Figure 3.1 Gas Price and Production Projections by Case

Figure 3.1 Gas Price and Production Projections by Case

Description:

This graph shows the projections for Canadian marketable natural gas production and Alberta natural gas price for all six cases. The Alberta natural gas price is in 2016 Canadian dollars per MMBtu. In the Reference Case price is projected to increase from $2.51 in 2016 to $4.77 in 2040, and production is projected in increase from 15.23 Bcf/d in 2016 to 16.94 Bcf/d in 2040. In the Higher Carbon Price Case gas price is projected to increase to $4.95 in 2040, and production is projected to increase to 15.31 Bcf/d in 2040. In the Higher Carbon Price and Technology Case gas price is projected to increase to $4.95 in 2040, and production is projected to decrease to 14.76 Bcf/d in 2040. In the Reference and Technology Case gas price is projected to increase to $4.77 in 2040, and production is projected to increase to 16.54 Bcf/d in 2040. In the High Price Case gas price is projected to increase to $6.21 in 2040, and production is projected to increase to 29.84 Bcf/d in 2040. In the Low Price Case gas price is projected to decrease to $3.46 in 2040, and production is projected to decrease to 8.18 Bcf/d in 2040.

  • The $50/tonne carbon price works out to a cost of $0.22 per thousand cubic feetFootnote 6 of marketable natural gas produced. However, Reference Case and Higher Carbon Price case gas production projections remain relatively similar (compared to the High and Low price cases), mainly because assumed gas prices for the two cases are the same. The two technology cases (the Higher Carbon Price + Technology case and the Reference Case + Technology case) only consider changes to oil sands production methods, and both use the same gas price assumptions, so their projected gas production are also similar. The only noticeable difference in all these scenarios is solution gas production, because carbon prices were assumed to affect oil prices and oil production through changes in demand (Figure 3.2). The EF2017 Supplement: Conventional, Tight, and Shale Oil Production includes the oil production projections that the solution gas projections are based on.

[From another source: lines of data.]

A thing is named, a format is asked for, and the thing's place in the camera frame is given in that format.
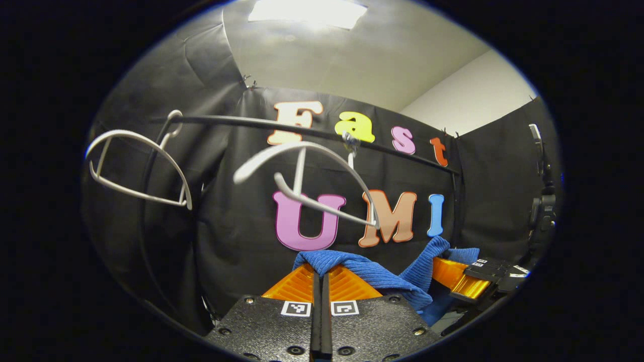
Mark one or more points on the ceiling light panel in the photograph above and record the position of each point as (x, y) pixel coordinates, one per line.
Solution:
(309, 12)

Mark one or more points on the white clothes hanger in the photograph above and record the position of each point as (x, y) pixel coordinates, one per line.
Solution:
(151, 146)
(312, 148)

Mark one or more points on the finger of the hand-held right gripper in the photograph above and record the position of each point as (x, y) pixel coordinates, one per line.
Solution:
(490, 261)
(470, 284)

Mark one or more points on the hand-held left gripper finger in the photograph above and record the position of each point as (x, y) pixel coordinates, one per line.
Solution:
(326, 311)
(316, 311)

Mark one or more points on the black metal clothes rack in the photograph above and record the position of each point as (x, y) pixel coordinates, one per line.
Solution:
(241, 120)

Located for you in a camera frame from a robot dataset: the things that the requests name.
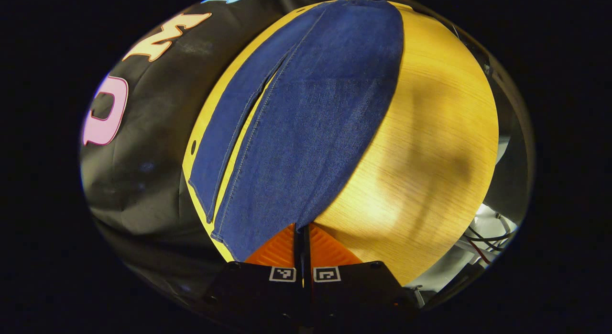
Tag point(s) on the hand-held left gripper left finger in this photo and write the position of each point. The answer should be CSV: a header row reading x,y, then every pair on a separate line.
x,y
258,295

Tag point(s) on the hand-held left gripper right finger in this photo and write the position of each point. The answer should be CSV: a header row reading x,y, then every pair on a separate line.
x,y
354,295

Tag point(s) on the blue denim jeans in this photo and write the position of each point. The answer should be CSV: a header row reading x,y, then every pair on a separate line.
x,y
311,114

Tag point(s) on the black backdrop cloth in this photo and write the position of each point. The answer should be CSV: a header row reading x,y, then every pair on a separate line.
x,y
143,147

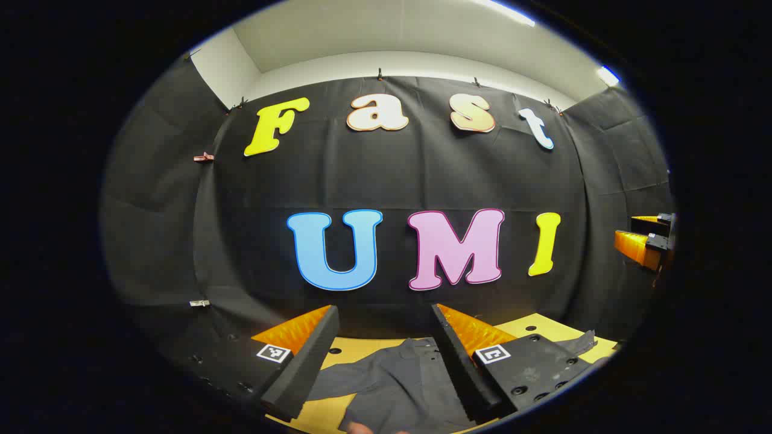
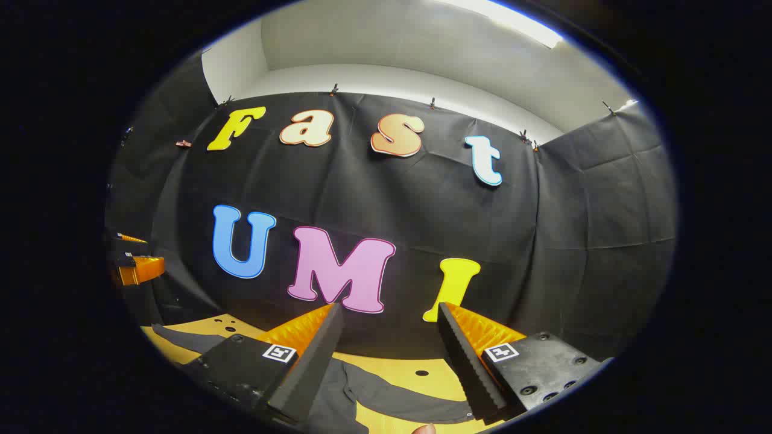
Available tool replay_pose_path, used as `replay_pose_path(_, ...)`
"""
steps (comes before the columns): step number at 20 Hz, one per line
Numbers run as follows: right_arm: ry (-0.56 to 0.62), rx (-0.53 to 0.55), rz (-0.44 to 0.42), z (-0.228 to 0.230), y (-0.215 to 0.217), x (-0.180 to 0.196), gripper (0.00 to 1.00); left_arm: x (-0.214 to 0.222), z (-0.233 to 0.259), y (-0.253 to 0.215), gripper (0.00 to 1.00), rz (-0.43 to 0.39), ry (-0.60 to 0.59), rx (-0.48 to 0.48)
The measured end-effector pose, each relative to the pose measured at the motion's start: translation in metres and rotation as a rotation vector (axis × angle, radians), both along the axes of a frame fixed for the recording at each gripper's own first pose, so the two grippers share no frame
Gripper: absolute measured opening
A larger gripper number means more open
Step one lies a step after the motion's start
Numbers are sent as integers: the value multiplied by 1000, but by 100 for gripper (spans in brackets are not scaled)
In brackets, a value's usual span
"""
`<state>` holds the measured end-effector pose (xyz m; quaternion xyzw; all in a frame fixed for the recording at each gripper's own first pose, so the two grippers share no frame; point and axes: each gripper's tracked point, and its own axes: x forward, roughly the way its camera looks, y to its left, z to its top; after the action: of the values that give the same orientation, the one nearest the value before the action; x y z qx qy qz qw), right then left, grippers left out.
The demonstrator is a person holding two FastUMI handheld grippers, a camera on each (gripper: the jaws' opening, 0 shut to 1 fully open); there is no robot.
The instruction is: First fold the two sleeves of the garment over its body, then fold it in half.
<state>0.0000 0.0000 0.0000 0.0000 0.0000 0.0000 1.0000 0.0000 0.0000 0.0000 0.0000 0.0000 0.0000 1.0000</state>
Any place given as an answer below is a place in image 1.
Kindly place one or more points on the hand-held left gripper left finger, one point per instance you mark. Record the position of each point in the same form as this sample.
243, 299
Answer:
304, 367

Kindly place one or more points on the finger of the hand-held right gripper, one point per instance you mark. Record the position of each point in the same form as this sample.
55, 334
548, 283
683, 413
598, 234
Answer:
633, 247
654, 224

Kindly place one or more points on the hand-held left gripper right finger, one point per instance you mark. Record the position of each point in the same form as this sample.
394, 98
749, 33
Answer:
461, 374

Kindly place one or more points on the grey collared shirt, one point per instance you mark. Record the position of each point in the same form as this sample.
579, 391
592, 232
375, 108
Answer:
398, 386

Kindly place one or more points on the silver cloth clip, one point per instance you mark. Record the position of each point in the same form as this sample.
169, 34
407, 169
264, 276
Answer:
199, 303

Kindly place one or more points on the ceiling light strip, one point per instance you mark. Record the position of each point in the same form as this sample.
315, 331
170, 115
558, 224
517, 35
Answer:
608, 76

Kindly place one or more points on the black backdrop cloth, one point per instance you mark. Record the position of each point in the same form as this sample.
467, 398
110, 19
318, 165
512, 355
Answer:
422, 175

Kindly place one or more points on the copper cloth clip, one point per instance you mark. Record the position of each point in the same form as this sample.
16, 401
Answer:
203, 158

Figure 3.2 Solution Gas Production Projections by Case

Figure 3.2 Solution Gas Production Projections by Case

Description:

This graph shows the projections for Canadian marketable solution gas production for all six cases. In the Reference Case production is projected to increase from 1.87 Bcf/d in 2016 to 2.41 Bcf/d in 2040. In the Higher Carbon Price Case production is projected to increase to 1.97 Bcf/d in 2040. In the Higher Carbon Price and Technology Case production is projected to decrease to 1.63 Bcf/d in 2040. In the Reference and Technology Case production is projected to increase to 2.12 Bcf/d in 2040. In the High Price Case production is projected to increase to 4.70 Bcf/d in 2040. In the Low Price Case production is projected to decrease to 0.46 Bcf/d in 2040.

Chapter 4 – Final Thoughts

  • This analysis assumes that over the long term, all energy production will find markets and infrastructure will be built as needed. However, a lack of markets for Canadian natural gas production could reduce the prices Canadian producers receive relative to the Henry Hub price and impact gas production trends.
  • These projections describe what is possible today given price, economics, technology, geology, and other assumptions. Actual production could be different given other unforeseen factors like demand, weather, processing plant outages, etc.
  • Gas production depends on price, but also on recovery technology and drilling efficiency and costs. Should technology or costs advance differently than assumed, capital expenditures and well production projections would be different than modelled here.
  • Canada has abundant natural gas resources.